It’s a fact: hypersexuality is invading schoolyards. The availability of pornography on the internet and growing permissiveness in the media in general has led to earlier exposition of children to sexual content and to more precocious sexual experimentation. Often children and adolescents don’t understand the intimate nature of sexuality, and this, combined with misuse of social networks, creates a dangerous environment.
As a parent, should we see precocious sexual curiosity as mere youthful nonsense, or as a major issue in the emotional education of our children? Aleteia spoke with Françoise Guinard, a French expert on the topic …
Aleteia: Is this phenomenon of hypersexualization among young people something new? If so, what is making it more and more prevalent, to the point of permeating the social life of children in schools?
Françoise Guinard: This exaggerated and open sexuality appeared from the moment smartphones fell into the hands of children. They have access to social networks, and to inappropriate and pornographic advertising content. Despite the ban on telephones at some schools (in France, cell phones are banned from schools from kindergarten through the 9th grade, Ed.), students connect in the bathrooms or after school.
Why is it so powerful, so contagious?
Because middle-school age is when children seek to gain value in the eyes of others. They want to show their friends what they saw, and the more shocking, the more valuable it is! And their friends don’t dare to say no or turn their heads, for fear of being seen as a nerd.
Some parents at Mios high school (a school in France where the problem was recently reported to be particularly severe) reacted by saying: “It’s typical for their age!” But is it really?
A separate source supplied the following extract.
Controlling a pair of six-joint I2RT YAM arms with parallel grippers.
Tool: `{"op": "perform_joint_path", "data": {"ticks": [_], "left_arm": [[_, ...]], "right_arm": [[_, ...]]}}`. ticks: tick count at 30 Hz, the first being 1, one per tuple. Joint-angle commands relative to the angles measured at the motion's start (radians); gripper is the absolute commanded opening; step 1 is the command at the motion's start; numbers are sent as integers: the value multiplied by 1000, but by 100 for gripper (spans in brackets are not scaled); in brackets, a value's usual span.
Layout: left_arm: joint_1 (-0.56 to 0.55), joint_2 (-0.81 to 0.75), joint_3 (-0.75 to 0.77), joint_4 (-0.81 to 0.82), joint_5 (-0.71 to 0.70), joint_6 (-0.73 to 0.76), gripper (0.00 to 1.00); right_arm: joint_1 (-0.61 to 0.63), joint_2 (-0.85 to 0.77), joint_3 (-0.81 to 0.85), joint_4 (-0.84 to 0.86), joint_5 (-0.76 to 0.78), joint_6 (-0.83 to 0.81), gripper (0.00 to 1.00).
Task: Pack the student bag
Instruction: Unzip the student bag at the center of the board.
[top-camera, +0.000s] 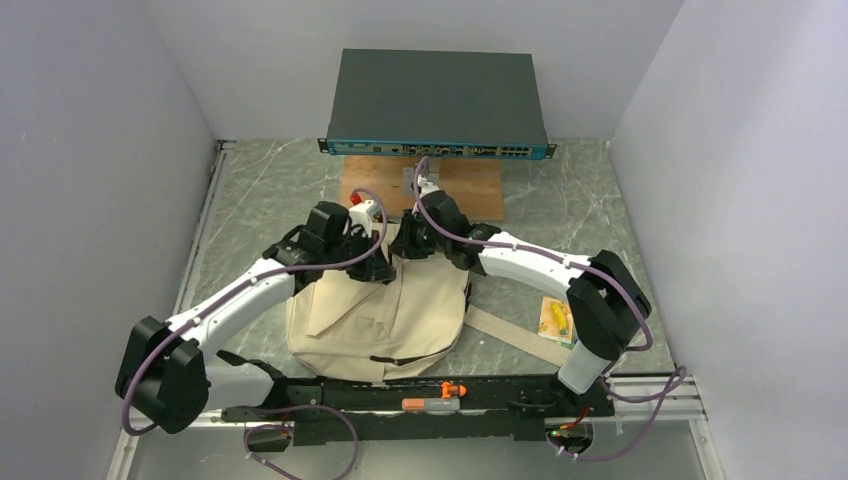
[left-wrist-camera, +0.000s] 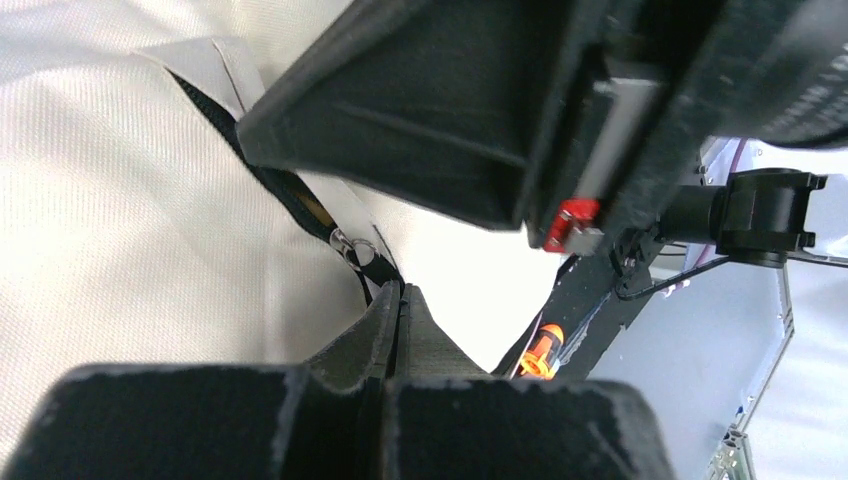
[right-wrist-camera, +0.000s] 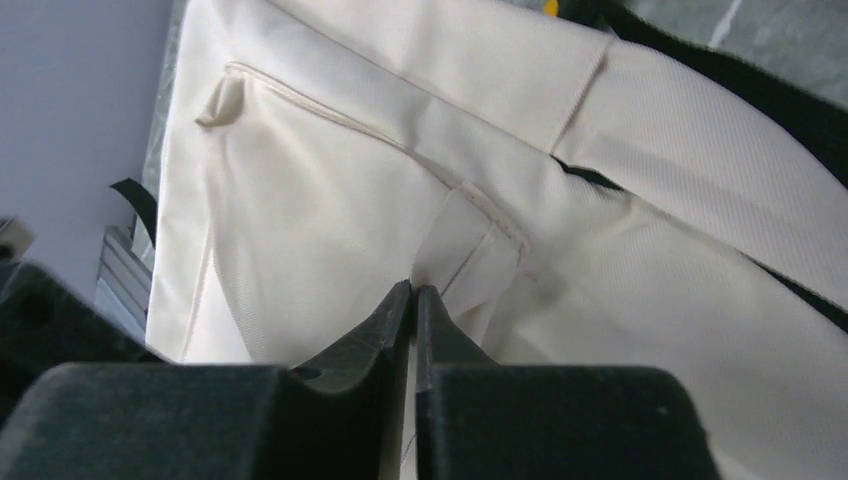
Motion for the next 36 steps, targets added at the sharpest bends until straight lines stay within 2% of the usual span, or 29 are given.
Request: {"op": "perform_joint_path", "data": {"ticks": [1, 5, 14, 25, 31, 35, 36], "left_arm": [[-57, -78, -29, -77, -40, -39, 0], [-121, -178, -123, -103, -99, -99, 0], [-333, -436, -346, -129, -218, -339, 0], [-412, -648, -522, -188, -238, -483, 0], [-433, -650, -555, -208, -241, -510, 0], [-439, -601, -489, -249, -333, -457, 0], [-439, -584, -463, -262, -363, -440, 0]], "right_arm": [[-2, 4, 33, -34, 69, -38, 0], [-4, 8, 59, -58, 100, -65, 0], [-6, 10, 91, -51, 78, -119, 0], [2, 23, 151, -123, 102, -200, 0], [11, 46, 175, -131, 123, -216, 0], [25, 67, 218, -192, 131, -217, 0], [33, 69, 236, -236, 139, -214, 8]]}}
No, it’s not typical of their age. Adults sometimes tend to trivialize sexuality. The law prohibits minors from accessing any form of pornography, but in practice, minors are not protected at all. Parents are the first educators of their children. It is up to them to guide them in discovering their emotional life, and the world of relationships and sexuality. But it is true that they often feel helpless to discuss these subjects with them.
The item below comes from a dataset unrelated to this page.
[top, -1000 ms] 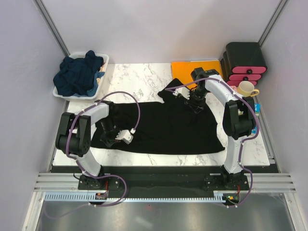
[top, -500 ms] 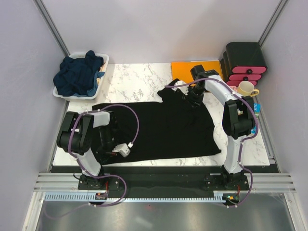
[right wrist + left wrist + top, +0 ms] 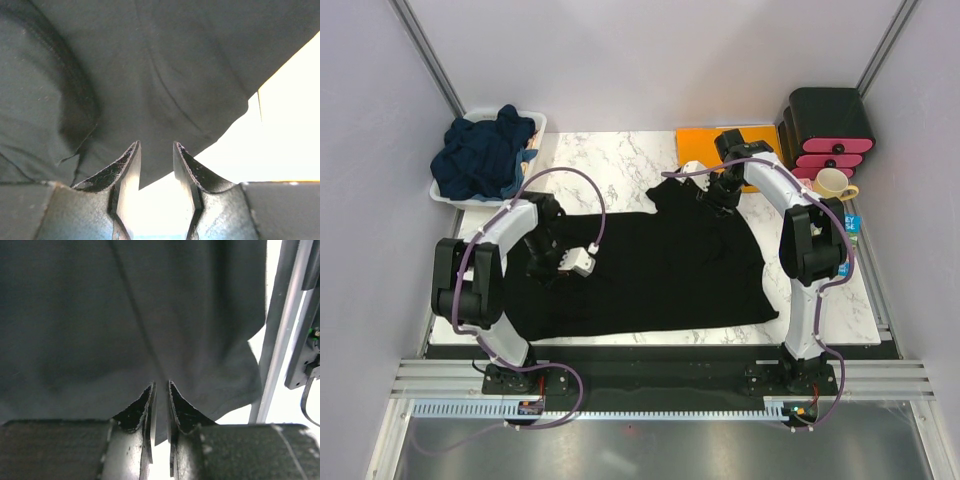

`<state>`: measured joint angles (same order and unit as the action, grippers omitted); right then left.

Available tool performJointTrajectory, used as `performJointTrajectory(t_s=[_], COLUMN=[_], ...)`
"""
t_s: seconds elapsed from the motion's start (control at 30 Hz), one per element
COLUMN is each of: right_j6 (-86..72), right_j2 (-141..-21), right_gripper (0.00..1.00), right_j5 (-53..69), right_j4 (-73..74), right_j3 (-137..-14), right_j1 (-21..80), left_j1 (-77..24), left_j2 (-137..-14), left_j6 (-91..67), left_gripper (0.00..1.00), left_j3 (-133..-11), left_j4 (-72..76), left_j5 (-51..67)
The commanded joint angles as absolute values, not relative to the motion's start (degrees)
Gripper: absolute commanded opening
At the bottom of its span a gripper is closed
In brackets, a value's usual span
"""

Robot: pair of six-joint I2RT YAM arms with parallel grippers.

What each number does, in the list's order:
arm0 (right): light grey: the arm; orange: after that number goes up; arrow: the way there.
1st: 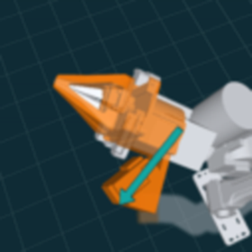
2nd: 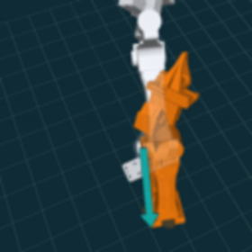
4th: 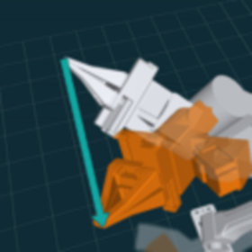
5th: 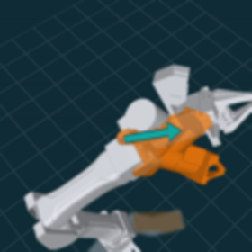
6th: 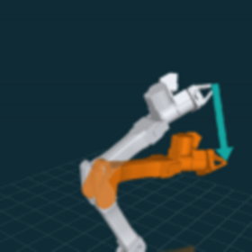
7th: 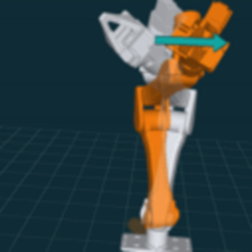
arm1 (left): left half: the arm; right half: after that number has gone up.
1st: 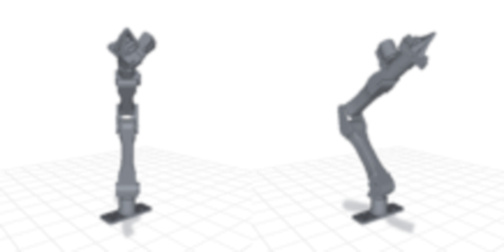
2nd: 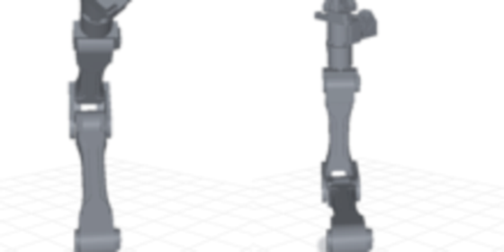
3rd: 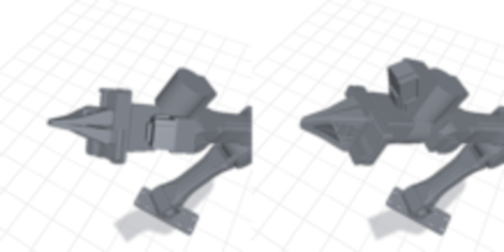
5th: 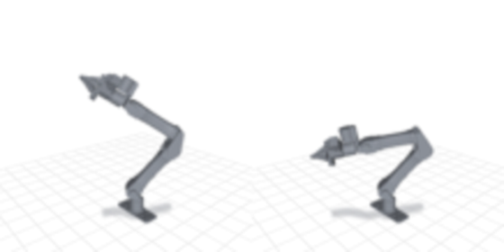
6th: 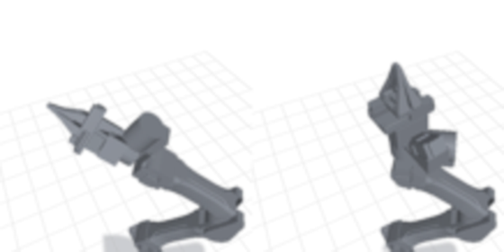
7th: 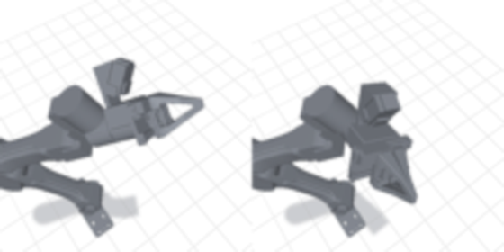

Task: Fold and stack the t-shirts
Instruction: Fold the tshirt

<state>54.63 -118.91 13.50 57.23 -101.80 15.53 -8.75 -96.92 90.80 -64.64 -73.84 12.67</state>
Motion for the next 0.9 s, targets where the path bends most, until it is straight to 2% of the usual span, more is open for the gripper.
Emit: performJointTrajectory(t_s=[0.0,0.1,0.2,0.33,0.6,0.67,0.73,0.8,0.87], right_j6=[54.1,53.5,53.3,53.3,51.7,49.5,45.6,42.6,38.4], right_j2=[-119.8,-119.7,-119.4,-119.0,-118.7,-119.6,-120.9,-124.2,-128.3], right_gripper=[0.41,0.4,0.4,0.4,0.42,0.44,0.54,0.58,0.58], right_j5=[14.9,15.2,15.3,14.7,13.1,12.7,11.9,10.6,9.8], right_j4=[56.0,55.5,54.8,54.8,51.6,50.5,48.4,47.7,47.6], right_j3=[-104.7,-104.3,-103.7,-103.4,-103.0,-103.4,-105.4,-108.1,-112.9], right_j1=[15.6,15.6,15.6,15.6,14.9,14.9,14.7,14.4,14.1], left_j1=[-8.9,-9.0,-9.1,-9.0,-5.5,-5.4,-5.4,-5.0,-4.0], left_j2=[-94.6,-94.4,-95.5,-99.2,-96.6,-96.2,-96.7,-98.6,-100.2], left_j6=[92.7,93.6,93.7,91.1,87.9,86.7,83.7,79.3,76.5], left_gripper=[0.18,0.18,0.03,0.02,0.02,0.27,0.61,0.73,0.74], left_j3=[-67.1,-64.0,-59.7,-56.6,-74.9,-77.6,-80.7,-81.9,-82.0], left_j4=[-81.4,-80.2,-77.4,-72.9,-78.0,-78.0,-76.3,-71.2,-66.4], left_j5=[14.7,14.5,14.0,9.8,20.1,22.1,22.3,20.4,18.1])
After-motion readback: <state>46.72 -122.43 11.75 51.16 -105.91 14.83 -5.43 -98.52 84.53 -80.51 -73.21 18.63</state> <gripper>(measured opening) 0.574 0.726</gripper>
So how can we approach the topic?
It is essential to talk with our children about the notions of modesty, intimacy and respect: respect for oneself and for others. “My body is me.” Taking care of your body means respecting it. And respecting your body also means knowing how to say “no.” It is typical for their age to have a certain curiosity about the human body, about sexuality, and a desire to discover how it works. But in this case (social media, pornography etc.), the means of satisfying this curiosity is not good in itself, because it puts shocking images of the body in the brain.
What is the danger?
The danger is that the children will be both shocked and bewitched by the force of these images, and will return to them, because of their powerful impact on the brain. So there is a risk of forming a habit, and then addiction.
What can you say to your child who is entering 6th grade, for example, since he or she will necessarily be confronted, at one time or another, with such behavior on the playground or in the school environment?
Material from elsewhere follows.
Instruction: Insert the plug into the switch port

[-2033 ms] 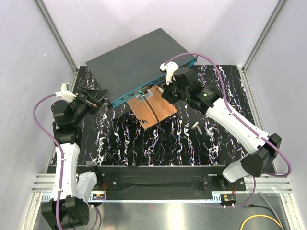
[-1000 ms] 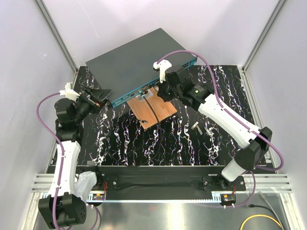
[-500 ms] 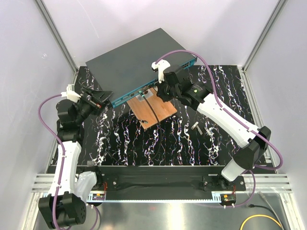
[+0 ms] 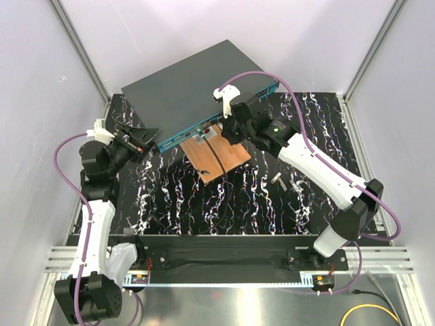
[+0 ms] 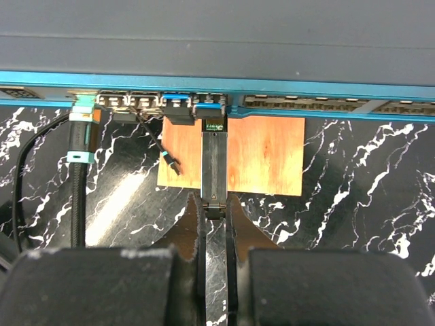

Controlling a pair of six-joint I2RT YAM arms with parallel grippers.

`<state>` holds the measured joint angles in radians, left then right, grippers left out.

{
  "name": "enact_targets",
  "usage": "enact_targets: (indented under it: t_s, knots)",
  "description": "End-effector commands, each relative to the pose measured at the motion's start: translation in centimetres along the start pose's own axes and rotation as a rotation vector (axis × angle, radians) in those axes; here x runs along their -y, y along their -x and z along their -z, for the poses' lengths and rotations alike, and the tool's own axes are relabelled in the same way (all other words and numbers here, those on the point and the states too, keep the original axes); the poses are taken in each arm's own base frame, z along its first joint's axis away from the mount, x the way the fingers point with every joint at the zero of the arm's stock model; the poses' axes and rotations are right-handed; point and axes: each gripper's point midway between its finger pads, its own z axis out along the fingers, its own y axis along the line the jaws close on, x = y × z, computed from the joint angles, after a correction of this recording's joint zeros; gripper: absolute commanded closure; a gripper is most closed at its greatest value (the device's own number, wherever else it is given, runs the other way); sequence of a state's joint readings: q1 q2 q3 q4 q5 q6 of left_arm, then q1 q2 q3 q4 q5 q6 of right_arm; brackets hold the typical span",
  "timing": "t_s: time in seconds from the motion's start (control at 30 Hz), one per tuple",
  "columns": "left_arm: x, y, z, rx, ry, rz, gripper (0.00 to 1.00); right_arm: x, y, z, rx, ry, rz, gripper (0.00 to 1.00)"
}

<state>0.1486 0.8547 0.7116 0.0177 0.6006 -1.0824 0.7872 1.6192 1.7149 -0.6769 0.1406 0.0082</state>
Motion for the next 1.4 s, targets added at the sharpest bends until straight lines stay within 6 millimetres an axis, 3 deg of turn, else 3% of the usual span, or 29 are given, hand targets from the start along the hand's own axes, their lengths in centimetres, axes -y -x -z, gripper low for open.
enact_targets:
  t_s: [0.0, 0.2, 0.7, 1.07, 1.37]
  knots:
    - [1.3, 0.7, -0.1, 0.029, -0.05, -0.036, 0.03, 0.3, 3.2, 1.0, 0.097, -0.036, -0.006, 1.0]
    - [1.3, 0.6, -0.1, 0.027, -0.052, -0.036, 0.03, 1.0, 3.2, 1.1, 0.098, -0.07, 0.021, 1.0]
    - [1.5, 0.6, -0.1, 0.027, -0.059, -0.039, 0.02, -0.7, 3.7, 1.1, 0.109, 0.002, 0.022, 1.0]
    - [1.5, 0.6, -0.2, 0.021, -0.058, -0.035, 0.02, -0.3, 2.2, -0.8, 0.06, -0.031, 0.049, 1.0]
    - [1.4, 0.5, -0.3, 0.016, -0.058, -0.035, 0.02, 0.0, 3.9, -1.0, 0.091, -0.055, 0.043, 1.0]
First, I would say to avoid penalties or punishments that may increase the attractiveness of these practices for young people. I recommend focusing on prevention through information and dialogue, to help the young person to reflect and take a step back from these behaviors: What kind of experiences do I want to have? What effect do they have on me? And on others?
It’s important to warn your children that images and videos related to sexuality may be circulating at school, and that some children are curious about this subject. Inform them that these images of the body are, above all, made for an adult audience, that there are beautiful images of the human body but also others where it’s degraded and damaged. Tell them that these images are degrading, even disgusting, and that it is a huge industry designed to make money. If children are confronted with this kind of content, it’s really necessary to talk about it, even if they haven’t tried to see it, because it can make them feel very guilty.